----- Exercise data

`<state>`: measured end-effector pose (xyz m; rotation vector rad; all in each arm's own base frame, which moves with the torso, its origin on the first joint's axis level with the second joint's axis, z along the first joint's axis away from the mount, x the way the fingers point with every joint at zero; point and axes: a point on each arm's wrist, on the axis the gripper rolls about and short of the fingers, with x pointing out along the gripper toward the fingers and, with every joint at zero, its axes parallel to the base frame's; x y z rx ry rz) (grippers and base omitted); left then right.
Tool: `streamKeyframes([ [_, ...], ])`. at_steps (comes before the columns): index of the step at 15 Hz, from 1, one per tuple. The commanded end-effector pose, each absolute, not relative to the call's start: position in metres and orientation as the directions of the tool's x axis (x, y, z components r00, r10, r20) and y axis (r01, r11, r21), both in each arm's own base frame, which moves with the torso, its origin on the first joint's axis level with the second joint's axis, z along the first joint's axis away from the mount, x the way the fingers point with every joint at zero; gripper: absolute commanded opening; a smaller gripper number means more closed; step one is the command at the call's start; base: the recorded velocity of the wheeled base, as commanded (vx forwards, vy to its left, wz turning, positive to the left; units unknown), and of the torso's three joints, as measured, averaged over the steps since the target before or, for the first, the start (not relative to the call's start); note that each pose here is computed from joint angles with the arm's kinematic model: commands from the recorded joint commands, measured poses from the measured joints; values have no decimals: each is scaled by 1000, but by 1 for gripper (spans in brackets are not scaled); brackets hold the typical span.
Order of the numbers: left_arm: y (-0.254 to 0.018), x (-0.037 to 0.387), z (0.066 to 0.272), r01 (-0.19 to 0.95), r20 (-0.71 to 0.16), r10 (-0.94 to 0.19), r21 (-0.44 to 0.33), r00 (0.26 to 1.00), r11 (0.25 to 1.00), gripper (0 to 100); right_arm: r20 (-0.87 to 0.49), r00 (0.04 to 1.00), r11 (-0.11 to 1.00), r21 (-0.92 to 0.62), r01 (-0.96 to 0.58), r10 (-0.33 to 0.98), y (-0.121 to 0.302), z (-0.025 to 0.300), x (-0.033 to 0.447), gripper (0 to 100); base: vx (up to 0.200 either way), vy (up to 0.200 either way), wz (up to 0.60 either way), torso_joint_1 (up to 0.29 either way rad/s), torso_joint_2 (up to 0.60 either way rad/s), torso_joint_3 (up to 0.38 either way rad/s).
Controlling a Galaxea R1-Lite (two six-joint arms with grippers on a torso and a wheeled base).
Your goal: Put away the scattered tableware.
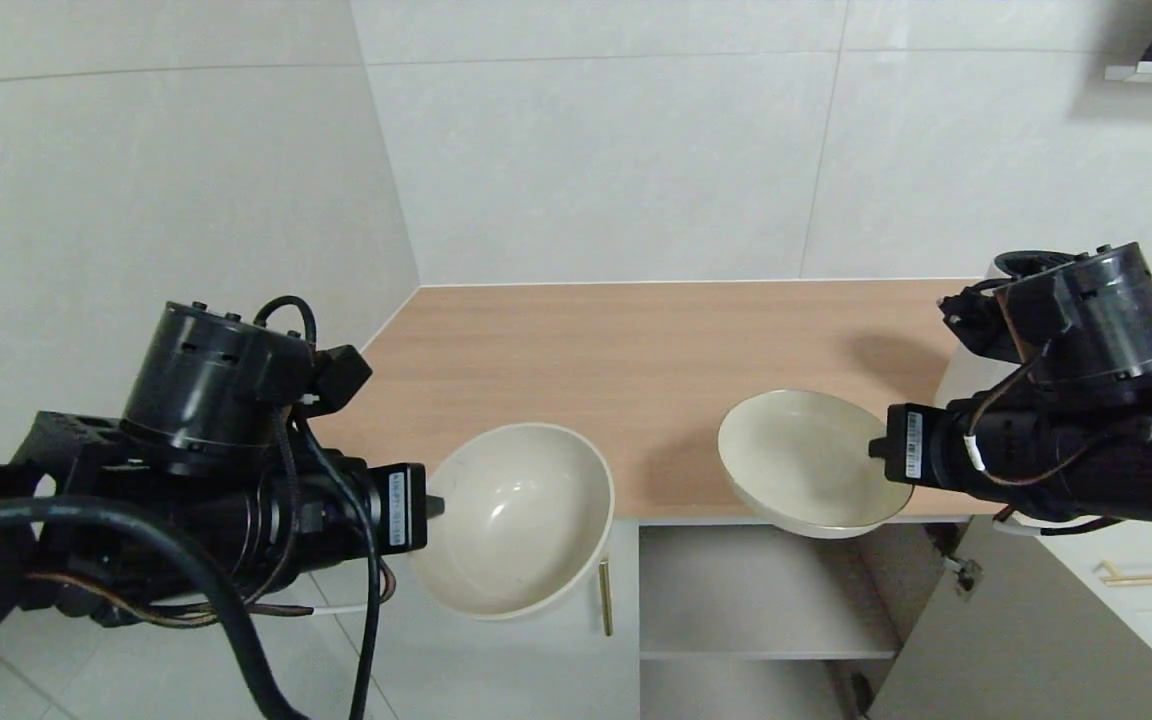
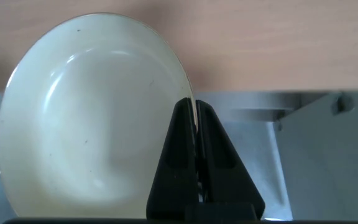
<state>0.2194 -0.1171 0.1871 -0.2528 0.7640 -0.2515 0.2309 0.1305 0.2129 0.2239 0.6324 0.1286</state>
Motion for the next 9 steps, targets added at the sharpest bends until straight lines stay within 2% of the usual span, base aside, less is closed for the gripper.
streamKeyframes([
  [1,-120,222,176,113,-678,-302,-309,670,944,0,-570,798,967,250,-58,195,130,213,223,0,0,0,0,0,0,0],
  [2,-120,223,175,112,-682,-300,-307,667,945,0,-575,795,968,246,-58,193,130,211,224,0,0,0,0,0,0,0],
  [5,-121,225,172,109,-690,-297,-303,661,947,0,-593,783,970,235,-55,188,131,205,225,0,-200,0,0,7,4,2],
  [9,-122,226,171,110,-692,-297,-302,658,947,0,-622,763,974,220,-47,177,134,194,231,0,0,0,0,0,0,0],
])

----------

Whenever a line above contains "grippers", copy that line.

`<state>`: measured end-effector pose (xyz m; rotation vector rad; all in each arm's own base frame, which moves with the torso, its origin on the first joint's axis level with the second joint's axis, z along the first joint's axis away from the mount, x the way the fingers point with every joint at zero; point and axes: a point on each arm's wrist, on the axis the gripper rolls about and short of the fingers, with x pointing out along the gripper toward the fingers and, with every joint at zero, its axes parallel to the base frame's; x y z rx ry rz) (grippers and base omitted); left then right.
Controlling a Galaxea R1-Lite (two six-joint arms with grippers on a torso and a wheeled base).

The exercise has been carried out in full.